Reproduce exactly the line that includes "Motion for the" and all lines after it, ending with the last line of the data.

————————

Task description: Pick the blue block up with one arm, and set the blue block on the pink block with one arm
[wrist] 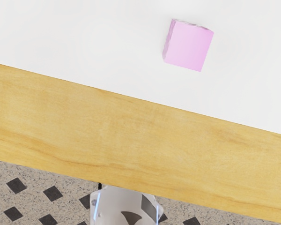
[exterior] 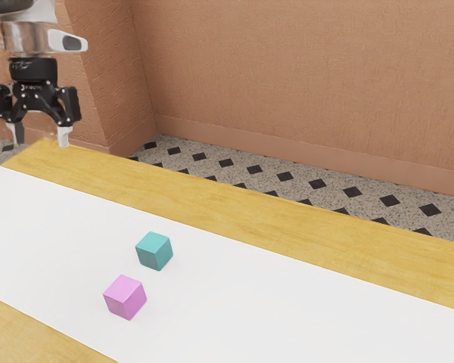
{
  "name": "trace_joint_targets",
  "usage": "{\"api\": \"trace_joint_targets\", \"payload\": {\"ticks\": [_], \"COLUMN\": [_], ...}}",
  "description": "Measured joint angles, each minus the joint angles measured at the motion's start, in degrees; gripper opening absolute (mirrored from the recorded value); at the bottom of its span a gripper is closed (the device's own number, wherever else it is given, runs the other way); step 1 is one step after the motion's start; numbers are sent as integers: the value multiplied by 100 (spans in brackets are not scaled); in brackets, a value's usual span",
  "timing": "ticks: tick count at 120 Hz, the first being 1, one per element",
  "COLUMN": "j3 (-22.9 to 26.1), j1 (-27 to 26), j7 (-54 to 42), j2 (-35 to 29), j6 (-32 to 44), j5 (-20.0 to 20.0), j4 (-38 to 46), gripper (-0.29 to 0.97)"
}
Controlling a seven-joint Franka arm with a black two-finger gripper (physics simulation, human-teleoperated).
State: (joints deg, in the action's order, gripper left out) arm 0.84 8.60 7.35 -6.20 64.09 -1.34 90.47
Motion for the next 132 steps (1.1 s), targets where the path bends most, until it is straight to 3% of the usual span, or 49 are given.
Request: {"api": "trace_joint_targets", "payload": {"ticks": [18, 38, 62, 80, 115, 132], "j3": [162, 169, 10, 3, 295, 296], "j1": [-225, -412, -538, -64, -40, 1], "j7": [837, 1592, 1772, 1424, 279, -429], "j2": [284, 644, 1039, 1619, 2038, 2294], "j6": [993, 1369, 2990, 3943, 5208, 5796], "j5": [-83, -36, -105, -188, -337, -87], "j4": [15, -9, 1612, 1782, 2186, 2225], "gripper": [68, 68, 68, 68, 68, 68]}}
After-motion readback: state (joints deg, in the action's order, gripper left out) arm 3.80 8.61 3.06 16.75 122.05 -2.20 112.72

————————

**Solution for this task**
Motion for the next 132 steps (1.1 s), targets where the path bends most, until it is straight to 3% of the usual span, or 49 are given.
Request: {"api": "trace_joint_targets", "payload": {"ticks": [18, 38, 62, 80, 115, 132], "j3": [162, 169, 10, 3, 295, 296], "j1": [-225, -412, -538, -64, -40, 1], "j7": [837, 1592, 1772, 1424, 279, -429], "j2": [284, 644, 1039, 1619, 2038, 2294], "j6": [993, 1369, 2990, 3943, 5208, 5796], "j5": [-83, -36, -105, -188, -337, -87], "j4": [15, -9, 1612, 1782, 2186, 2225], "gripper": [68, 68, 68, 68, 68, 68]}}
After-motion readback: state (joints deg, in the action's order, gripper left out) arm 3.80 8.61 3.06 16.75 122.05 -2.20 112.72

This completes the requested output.